The reaction between H2 and D2 in a shock tube: Study of the atomic vs molecular mechanism by atomic resonance absorption spectrometry

Abstract

The exchange reaction between hydrogen and deuterium was studied behind reflected shocks in a single pulse shock tube. A vacuum uv monochromator and a Lyman‐α radiation source were attached to the end block of the driven section in order to determine the hydrogen atom profile during the hot phase. These atoms are the result of impurities which are present in the shock tube. Two calibration attempts of the I_t/I₀ vs [H]_t around 1250 °K, using the decomposition scheme of propane and the postexplosion conditions in H₂/O₂/Ar mixtures, were unsuccessful. A calibration method which utilizes an integrated absorption profile is described. A two parameter calibration function (modified Beer–Lambert law) was derived: I_t/I₀=exp(−α[H]^β_t), where α=2.92×10⁷ and β=0.73 in units of mole‐cm. For each test, a sample was withdrawn from the tube and was analyzed mass spectrometrically for postshock distribution of product and reactants.
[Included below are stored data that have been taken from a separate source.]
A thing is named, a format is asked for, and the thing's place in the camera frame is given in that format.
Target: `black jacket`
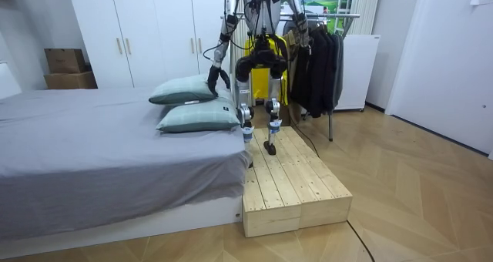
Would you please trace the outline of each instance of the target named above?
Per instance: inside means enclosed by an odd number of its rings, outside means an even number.
[[[291,99],[317,118],[327,111],[332,101],[335,42],[323,28],[312,30],[310,37],[313,39],[311,55],[298,57]]]

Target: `white wardrobe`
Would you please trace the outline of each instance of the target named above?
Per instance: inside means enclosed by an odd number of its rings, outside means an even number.
[[[156,86],[207,73],[212,65],[203,52],[217,44],[223,1],[72,3],[99,88]],[[223,68],[229,67],[228,57]]]

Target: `clothes rack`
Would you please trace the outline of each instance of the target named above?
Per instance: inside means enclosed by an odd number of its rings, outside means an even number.
[[[237,12],[236,15],[240,16],[240,20],[244,20],[244,13],[243,12]],[[349,29],[351,25],[353,24],[353,20],[355,18],[360,18],[360,15],[358,14],[314,14],[314,13],[307,13],[305,14],[307,17],[307,21],[310,22],[324,22],[325,20],[329,18],[345,18],[347,19],[344,21],[344,27],[343,27],[343,33],[341,34],[343,39],[346,38],[347,33],[349,32]],[[291,19],[293,14],[287,14],[287,13],[282,13],[280,14],[280,21],[282,22],[290,22],[293,21]],[[328,113],[329,116],[329,141],[334,141],[334,119],[332,117],[332,113]]]

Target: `humanoid robot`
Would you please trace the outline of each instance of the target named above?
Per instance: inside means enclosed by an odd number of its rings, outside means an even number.
[[[304,14],[303,0],[287,0],[293,10],[293,21],[296,23],[298,34],[300,36],[301,47],[308,47],[308,25]],[[237,105],[238,118],[241,122],[243,139],[246,147],[252,139],[253,126],[253,109],[248,106],[250,99],[249,77],[254,68],[270,69],[269,76],[269,98],[265,102],[265,109],[270,115],[267,124],[269,137],[263,146],[270,155],[276,155],[274,139],[280,130],[281,120],[279,119],[280,103],[277,100],[280,92],[280,83],[283,72],[287,68],[287,61],[283,56],[278,55],[270,48],[268,39],[276,42],[275,36],[277,24],[280,21],[280,3],[281,0],[244,0],[245,19],[248,26],[248,36],[253,40],[249,56],[238,60],[235,66],[236,83],[234,84],[236,93],[235,100]],[[233,34],[239,19],[236,16],[239,0],[225,0],[225,11],[221,35],[216,47],[214,47],[213,65],[209,71],[208,86],[216,94],[216,82],[221,79],[230,88],[230,80],[226,72],[221,69],[221,63],[226,56],[231,35]]]

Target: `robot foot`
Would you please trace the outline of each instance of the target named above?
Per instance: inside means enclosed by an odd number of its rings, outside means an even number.
[[[269,144],[269,141],[263,142],[263,147],[267,150],[269,155],[274,156],[276,155],[276,146],[274,144]]]

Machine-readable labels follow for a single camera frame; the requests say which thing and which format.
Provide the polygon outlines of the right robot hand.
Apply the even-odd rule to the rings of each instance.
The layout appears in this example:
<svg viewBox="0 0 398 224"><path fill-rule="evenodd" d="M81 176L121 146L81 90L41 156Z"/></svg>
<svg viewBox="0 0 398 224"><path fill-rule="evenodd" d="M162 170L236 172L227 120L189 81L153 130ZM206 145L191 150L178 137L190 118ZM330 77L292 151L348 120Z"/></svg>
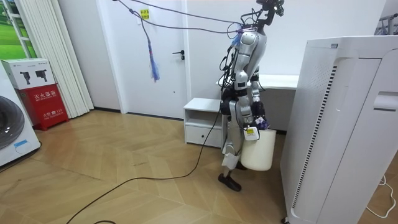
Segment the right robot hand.
<svg viewBox="0 0 398 224"><path fill-rule="evenodd" d="M259 130L255 126L249 126L243 129L246 141L257 141L260 138Z"/></svg>

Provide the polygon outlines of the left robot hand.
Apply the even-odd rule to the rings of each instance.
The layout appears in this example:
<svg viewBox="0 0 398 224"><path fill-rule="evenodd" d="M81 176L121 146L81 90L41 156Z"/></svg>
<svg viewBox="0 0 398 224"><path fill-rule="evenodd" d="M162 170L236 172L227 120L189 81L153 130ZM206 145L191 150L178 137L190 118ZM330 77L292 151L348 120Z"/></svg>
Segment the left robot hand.
<svg viewBox="0 0 398 224"><path fill-rule="evenodd" d="M255 101L251 105L251 111L254 119L262 118L266 120L266 112L264 109L264 104L261 101Z"/></svg>

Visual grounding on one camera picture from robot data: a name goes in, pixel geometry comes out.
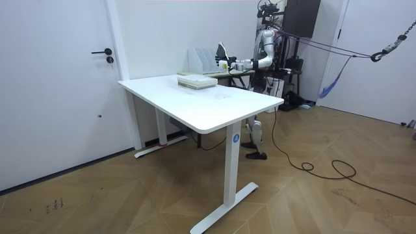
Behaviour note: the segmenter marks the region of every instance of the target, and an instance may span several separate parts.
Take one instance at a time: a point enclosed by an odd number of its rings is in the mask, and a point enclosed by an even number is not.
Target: black monitor
[[[288,0],[283,30],[299,37],[312,38],[320,0]]]

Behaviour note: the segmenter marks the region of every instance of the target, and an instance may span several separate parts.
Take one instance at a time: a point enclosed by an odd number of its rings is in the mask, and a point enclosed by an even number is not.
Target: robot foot
[[[257,146],[253,142],[241,143],[241,147],[248,149],[257,149]]]
[[[247,153],[246,158],[247,159],[266,160],[267,159],[267,154],[266,153],[260,153],[260,152],[257,151],[257,152],[254,152],[254,153]]]

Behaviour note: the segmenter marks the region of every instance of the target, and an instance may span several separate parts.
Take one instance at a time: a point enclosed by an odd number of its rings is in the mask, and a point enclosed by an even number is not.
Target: standing desk
[[[136,157],[184,139],[185,136],[182,136],[167,142],[165,114],[200,134],[227,127],[224,203],[190,231],[191,234],[201,234],[258,187],[251,182],[236,192],[241,120],[276,107],[283,103],[283,99],[221,85],[193,90],[179,86],[177,76],[118,82],[126,90],[153,105],[156,110],[160,145],[151,150],[141,151],[135,155]]]

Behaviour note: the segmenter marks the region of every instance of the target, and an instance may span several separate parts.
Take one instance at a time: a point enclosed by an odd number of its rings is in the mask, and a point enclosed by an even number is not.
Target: door frame
[[[335,33],[333,34],[333,39],[332,39],[331,46],[337,46],[338,45],[339,31],[343,27],[345,15],[346,15],[346,11],[348,10],[348,4],[349,3],[350,3],[350,0],[344,0],[344,2],[343,2],[343,6],[341,7],[341,12],[339,13],[338,24],[337,24],[337,27],[335,29]],[[334,53],[330,52],[330,54],[328,56],[328,61],[326,62],[324,77],[322,78],[320,88],[319,88],[319,92],[325,88],[327,80],[329,79],[330,70],[331,70],[334,55],[335,55]],[[321,99],[318,99],[317,100],[317,106],[320,106],[321,103],[322,103]]]
[[[125,55],[123,34],[120,27],[120,19],[118,17],[118,9],[116,0],[105,0],[107,15],[109,17],[110,33],[112,35],[112,41],[114,43],[114,50],[116,53],[116,61],[118,63],[118,69],[120,78],[123,81],[130,80],[129,66],[127,63],[127,57]],[[126,91],[125,93],[125,111],[126,116],[128,117],[130,125],[131,138],[133,140],[133,145],[136,150],[143,148],[142,141],[140,138],[140,131],[138,129],[138,122],[136,116],[135,103],[133,101],[132,93]]]

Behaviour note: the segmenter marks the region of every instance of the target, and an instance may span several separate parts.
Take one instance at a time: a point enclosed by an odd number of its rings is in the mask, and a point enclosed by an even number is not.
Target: baseboard
[[[96,163],[100,163],[102,161],[106,161],[108,159],[111,159],[113,157],[117,157],[117,156],[123,155],[124,153],[128,153],[128,152],[133,151],[133,150],[135,150],[135,149],[134,148],[125,149],[123,151],[120,151],[120,152],[117,152],[117,153],[113,153],[111,155],[108,155],[108,156],[105,156],[105,157],[102,157],[102,158],[99,158],[99,159],[96,159],[96,160],[93,160],[93,161],[90,161],[90,162],[86,162],[86,163],[80,164],[78,166],[73,166],[71,168],[62,170],[60,172],[55,172],[54,174],[50,174],[50,175],[41,177],[39,179],[34,179],[32,181],[23,183],[21,185],[16,185],[14,187],[11,187],[11,188],[8,188],[8,189],[5,189],[5,190],[0,191],[0,196],[5,195],[5,194],[9,194],[11,192],[15,192],[15,191],[20,190],[20,189],[27,188],[29,186],[32,186],[32,185],[35,185],[35,184],[38,184],[38,183],[47,181],[49,179],[53,179],[53,178],[58,177],[58,176],[62,176],[64,174],[73,172],[75,170],[78,170],[78,169],[81,169],[81,168],[84,168],[84,167],[87,167],[87,166],[94,165]]]

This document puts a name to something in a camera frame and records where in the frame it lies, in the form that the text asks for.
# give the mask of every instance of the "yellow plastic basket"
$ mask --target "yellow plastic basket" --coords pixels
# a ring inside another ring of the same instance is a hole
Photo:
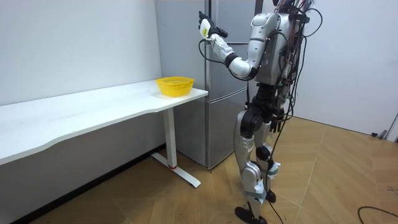
[[[193,78],[166,77],[156,80],[156,83],[162,94],[177,97],[189,94],[192,89],[193,81]]]

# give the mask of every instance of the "wooden floor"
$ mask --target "wooden floor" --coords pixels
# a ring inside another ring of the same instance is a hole
[[[282,164],[272,181],[275,208],[286,224],[359,223],[363,205],[398,213],[397,143],[295,118],[274,157]],[[212,171],[181,154],[178,164],[201,181],[199,188],[148,158],[33,223],[242,223],[233,213],[245,205],[233,154]],[[268,204],[261,212],[279,223]],[[367,224],[398,224],[373,210],[363,217]]]

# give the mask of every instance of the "refrigerator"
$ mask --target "refrigerator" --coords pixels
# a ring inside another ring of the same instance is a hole
[[[233,78],[224,65],[207,62],[200,55],[198,12],[210,15],[226,30],[229,36],[225,41],[245,59],[255,3],[155,0],[163,77],[194,78],[194,88],[209,91],[206,98],[174,108],[176,147],[209,169],[233,152],[234,124],[244,110],[247,82]],[[219,60],[210,46],[200,47],[208,58]]]

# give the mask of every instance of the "white table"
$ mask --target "white table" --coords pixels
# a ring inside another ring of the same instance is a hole
[[[207,94],[193,88],[189,95],[172,98],[162,95],[151,80],[0,106],[0,165],[111,124],[164,111],[167,159],[152,156],[198,187],[199,180],[177,167],[173,107]]]

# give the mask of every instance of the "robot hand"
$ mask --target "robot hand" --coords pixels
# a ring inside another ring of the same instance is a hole
[[[280,132],[280,128],[282,126],[282,120],[284,119],[285,116],[285,109],[280,109],[276,114],[274,115],[274,118],[271,121],[271,128],[270,132]]]
[[[218,28],[214,22],[201,11],[199,11],[198,28],[203,38],[209,38],[212,34],[218,34],[220,37],[224,38],[228,36],[228,33],[225,30]]]

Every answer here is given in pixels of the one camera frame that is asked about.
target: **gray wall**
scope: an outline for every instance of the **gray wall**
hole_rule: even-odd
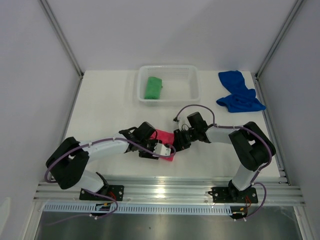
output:
[[[295,0],[49,0],[86,70],[254,72]]]
[[[262,76],[262,89],[285,153],[320,233],[320,1],[308,0]]]
[[[36,0],[1,1],[0,23],[0,202],[12,198],[1,239],[17,240],[78,77]]]

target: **red cloth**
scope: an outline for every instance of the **red cloth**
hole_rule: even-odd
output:
[[[162,144],[174,144],[174,140],[175,140],[175,135],[173,133],[170,132],[166,132],[166,131],[161,131],[161,130],[156,130],[158,132],[158,136],[156,137],[156,139],[161,140]],[[152,139],[154,139],[156,136],[156,132],[154,132],[151,136]],[[161,157],[162,159],[165,159],[167,161],[172,162],[174,160],[174,156],[172,157]]]

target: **green cloth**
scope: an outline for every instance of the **green cloth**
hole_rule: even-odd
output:
[[[159,99],[162,88],[162,79],[150,76],[145,88],[144,99]]]

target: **white basket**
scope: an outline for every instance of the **white basket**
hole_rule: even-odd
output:
[[[162,79],[160,99],[145,99],[149,77]],[[143,66],[138,73],[137,97],[148,106],[183,106],[199,102],[198,69],[192,65]]]

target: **blue cloth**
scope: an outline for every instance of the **blue cloth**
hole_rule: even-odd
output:
[[[244,76],[239,71],[219,72],[222,85],[231,93],[216,101],[220,106],[226,106],[230,113],[257,112],[266,107],[256,99],[256,90],[248,89]]]

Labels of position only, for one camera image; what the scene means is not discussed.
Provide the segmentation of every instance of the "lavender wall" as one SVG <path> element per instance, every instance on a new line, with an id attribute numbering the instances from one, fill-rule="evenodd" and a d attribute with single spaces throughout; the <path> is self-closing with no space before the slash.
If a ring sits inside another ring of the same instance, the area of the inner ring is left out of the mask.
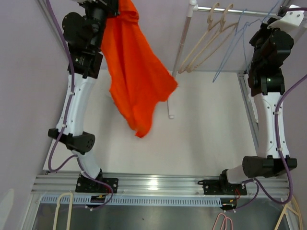
<path id="1" fill-rule="evenodd" d="M 13 188 L 15 230 L 42 169 L 66 91 L 67 61 L 35 0 L 0 7 L 0 199 Z"/>

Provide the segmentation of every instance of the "metal pole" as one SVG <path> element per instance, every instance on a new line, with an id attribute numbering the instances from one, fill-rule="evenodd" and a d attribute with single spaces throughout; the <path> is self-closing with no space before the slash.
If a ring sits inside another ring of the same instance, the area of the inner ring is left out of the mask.
<path id="1" fill-rule="evenodd" d="M 202 6 L 199 6 L 197 8 L 197 11 L 200 11 L 200 12 L 210 12 L 211 10 L 211 7 L 202 7 Z M 225 11 L 225 9 L 222 9 L 222 8 L 215 8 L 214 9 L 214 13 L 223 13 Z M 236 15 L 240 15 L 242 14 L 243 11 L 241 10 L 233 10 L 233 9 L 229 9 L 227 14 L 236 14 Z M 254 16 L 254 17 L 265 17 L 268 15 L 268 12 L 258 12 L 258 11 L 244 11 L 243 12 L 243 15 L 246 15 L 246 16 Z M 269 15 L 270 17 L 277 17 L 276 16 L 276 13 L 271 13 Z"/>
<path id="2" fill-rule="evenodd" d="M 180 43 L 179 43 L 179 47 L 178 47 L 178 51 L 177 51 L 177 55 L 176 55 L 176 59 L 175 59 L 175 63 L 174 63 L 173 71 L 172 71 L 172 76 L 174 78 L 176 78 L 176 75 L 177 75 L 177 66 L 178 66 L 178 62 L 180 61 L 180 58 L 181 58 L 181 54 L 182 54 L 184 43 L 186 41 L 186 37 L 187 37 L 187 34 L 188 34 L 190 22 L 191 22 L 191 17 L 187 16 L 186 21 L 184 23 L 184 27 L 183 27 L 183 31 L 182 31 L 182 35 L 181 35 L 181 40 L 180 40 Z M 170 95 L 170 97 L 167 100 L 167 111 L 168 111 L 168 118 L 169 119 L 175 118 L 175 109 L 174 109 L 174 106 L 172 105 L 173 100 L 174 100 L 174 97 L 172 97 L 172 95 Z"/>
<path id="3" fill-rule="evenodd" d="M 182 35 L 181 35 L 181 40 L 180 40 L 180 43 L 179 43 L 179 47 L 178 47 L 178 51 L 177 51 L 177 55 L 176 55 L 176 59 L 175 59 L 174 67 L 173 67 L 173 72 L 172 72 L 172 76 L 174 78 L 176 78 L 177 65 L 178 65 L 178 62 L 180 61 L 180 58 L 181 58 L 181 53 L 183 51 L 184 43 L 186 41 L 190 22 L 191 22 L 191 17 L 186 17 L 186 21 L 184 23 L 184 27 L 183 27 L 183 31 L 182 31 Z"/>

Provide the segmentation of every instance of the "metal mounting plate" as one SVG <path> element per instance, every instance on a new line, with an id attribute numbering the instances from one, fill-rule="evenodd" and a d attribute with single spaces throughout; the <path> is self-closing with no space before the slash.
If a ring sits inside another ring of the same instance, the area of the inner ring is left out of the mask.
<path id="1" fill-rule="evenodd" d="M 103 183 L 106 183 L 113 189 L 113 193 L 117 193 L 118 178 L 102 178 L 102 173 L 96 178 Z M 92 180 L 79 175 L 77 180 L 76 190 L 77 193 L 110 193 L 110 190 L 102 184 L 93 182 Z"/>
<path id="2" fill-rule="evenodd" d="M 246 196 L 246 187 L 242 184 L 228 184 L 221 186 L 220 180 L 202 180 L 197 184 L 203 185 L 205 195 L 236 195 L 235 189 L 239 191 L 241 196 Z"/>

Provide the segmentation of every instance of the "hanging rod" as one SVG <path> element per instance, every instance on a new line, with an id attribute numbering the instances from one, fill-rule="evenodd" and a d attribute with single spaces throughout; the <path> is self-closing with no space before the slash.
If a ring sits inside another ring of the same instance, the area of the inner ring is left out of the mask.
<path id="1" fill-rule="evenodd" d="M 210 12 L 211 7 L 202 7 L 198 6 L 193 9 L 194 11 L 200 11 L 200 12 Z M 214 13 L 223 13 L 225 9 L 222 8 L 215 8 Z M 246 15 L 246 16 L 255 16 L 255 17 L 265 17 L 268 15 L 268 12 L 259 12 L 259 11 L 241 11 L 241 10 L 233 10 L 229 9 L 227 14 L 236 14 L 236 15 Z M 270 17 L 277 17 L 276 13 L 270 13 Z"/>

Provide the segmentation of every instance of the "metal rail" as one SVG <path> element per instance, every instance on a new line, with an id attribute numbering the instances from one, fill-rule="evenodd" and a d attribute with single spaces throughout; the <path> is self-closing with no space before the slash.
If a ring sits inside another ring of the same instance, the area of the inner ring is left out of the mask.
<path id="1" fill-rule="evenodd" d="M 32 188 L 32 194 L 73 192 L 76 188 L 78 176 L 78 172 L 58 172 L 48 175 L 38 175 Z M 218 179 L 217 176 L 164 176 L 123 173 L 104 173 L 104 176 L 119 179 L 118 193 L 114 198 L 117 196 L 204 197 L 203 188 L 197 184 L 197 181 Z M 286 179 L 260 178 L 260 181 L 273 197 L 287 197 L 289 185 Z M 257 187 L 254 183 L 247 184 L 248 195 L 244 197 L 253 197 L 256 190 Z M 229 198 L 233 196 L 206 195 L 206 197 Z M 260 191 L 258 197 L 266 197 L 266 195 Z"/>
<path id="2" fill-rule="evenodd" d="M 212 7 L 202 7 L 199 6 L 197 8 L 197 11 L 200 12 L 210 12 L 210 10 L 212 9 Z M 213 10 L 214 13 L 224 13 L 225 9 L 223 8 L 215 8 Z M 245 15 L 245 16 L 254 16 L 254 17 L 265 17 L 268 15 L 269 12 L 261 12 L 261 11 L 242 11 L 242 10 L 233 10 L 233 9 L 229 9 L 227 11 L 227 14 L 236 14 L 236 15 Z M 276 13 L 271 13 L 269 14 L 270 17 L 277 17 Z"/>
In addition, the absorption profile at 1215.7 Å was recorded and the extent of HD produced by hydrogen atoms (which originated from impurities) was numerically integrated using the two parameter calibration function and the atomic chain reactions H+D₂→HD+D and D+H₂→HD+H. The mass spectrometrically measured extents of exchange were always considerably higher than the ones calculated from the absorption profile, on the average by a factor of 2–3. If the difference between the two conversions is attributed to a molecular mechanism, then if calculated on the basis of the rate law H₂+D₂→2HD the following rate constant is obtained: k₆=10^14.1±0.8 exp[−(38±5) ×10³/RT] mole⁻¹ cm³ sec⁻¹.